§ Problem description
Exact copy, pictures excluded: please retype the lines from the start of the material through the line containing "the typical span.", both ends included, and nothing more.

§ Supplied information
╭──

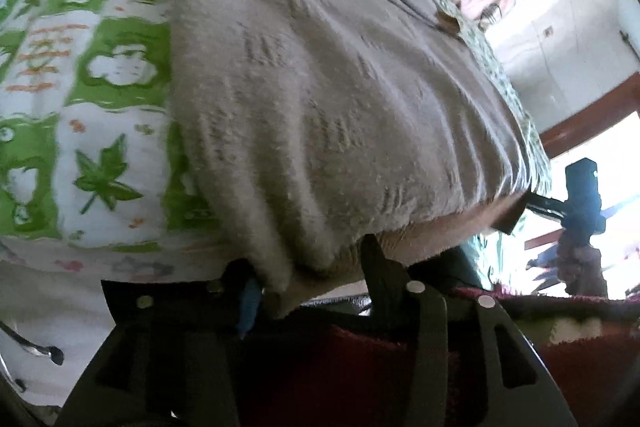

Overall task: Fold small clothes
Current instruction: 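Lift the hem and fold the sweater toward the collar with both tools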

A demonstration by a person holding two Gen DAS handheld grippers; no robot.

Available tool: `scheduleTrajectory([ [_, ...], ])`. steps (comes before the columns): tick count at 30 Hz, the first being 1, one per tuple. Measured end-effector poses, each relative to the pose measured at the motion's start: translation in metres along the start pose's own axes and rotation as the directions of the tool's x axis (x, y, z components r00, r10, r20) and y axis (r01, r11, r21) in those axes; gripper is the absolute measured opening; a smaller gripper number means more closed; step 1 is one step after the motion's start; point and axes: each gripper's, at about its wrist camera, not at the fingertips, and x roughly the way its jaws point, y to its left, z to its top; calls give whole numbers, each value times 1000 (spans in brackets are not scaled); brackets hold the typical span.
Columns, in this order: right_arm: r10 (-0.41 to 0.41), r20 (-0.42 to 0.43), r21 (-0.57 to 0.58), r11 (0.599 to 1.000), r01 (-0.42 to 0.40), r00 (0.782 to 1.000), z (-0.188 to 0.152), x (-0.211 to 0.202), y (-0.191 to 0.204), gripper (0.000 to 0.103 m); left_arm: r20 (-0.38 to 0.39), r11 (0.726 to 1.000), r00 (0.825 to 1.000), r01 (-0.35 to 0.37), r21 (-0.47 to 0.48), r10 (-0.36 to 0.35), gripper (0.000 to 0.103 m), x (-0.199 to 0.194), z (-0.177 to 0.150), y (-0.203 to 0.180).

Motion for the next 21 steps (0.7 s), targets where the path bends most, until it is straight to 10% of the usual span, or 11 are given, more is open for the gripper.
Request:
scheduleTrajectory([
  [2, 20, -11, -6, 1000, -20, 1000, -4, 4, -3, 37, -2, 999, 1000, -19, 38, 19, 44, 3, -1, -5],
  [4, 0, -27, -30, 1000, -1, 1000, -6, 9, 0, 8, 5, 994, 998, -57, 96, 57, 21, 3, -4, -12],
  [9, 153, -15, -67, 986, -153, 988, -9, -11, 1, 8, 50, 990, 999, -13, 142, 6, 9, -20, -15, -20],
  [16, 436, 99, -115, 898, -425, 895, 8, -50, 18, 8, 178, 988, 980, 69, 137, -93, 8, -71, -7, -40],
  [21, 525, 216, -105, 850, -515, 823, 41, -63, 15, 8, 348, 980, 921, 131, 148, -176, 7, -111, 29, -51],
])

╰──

§ Response
Overall task: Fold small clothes
Current instruction: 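Lift the hem and fold the sweater toward the collar with both tools
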
A demonstration by a person holding two Gen DAS handheld grippers; no robot.

Available tool: `scheduleTrajectory([ [_, ...], ])`. steps (comes before the columns): tick count at 30 Hz, the first being 1, one per tuple. Measured end-effector poses, each relative to the pose measured at the motion's start: translation in metres along the start pose's own axes and rotation as the directions of the tool's x axis (x, y, z components r00, r10, r20) and y axis (r01, r11, r21) in those axes; gripper is the absolute measured opening; a smaller gripper number means more closed; step 1 is one step after the motion's start; point and axes: each gripper's, at about its wrist camera, not at the fingertips, and x roughly the way its jaws point, y to its left, z to its top; calls give whole numbers, each value times 1000 (spans in brackets are not scaled); brackets hold the typical span.

Nothing else belongs in the answer.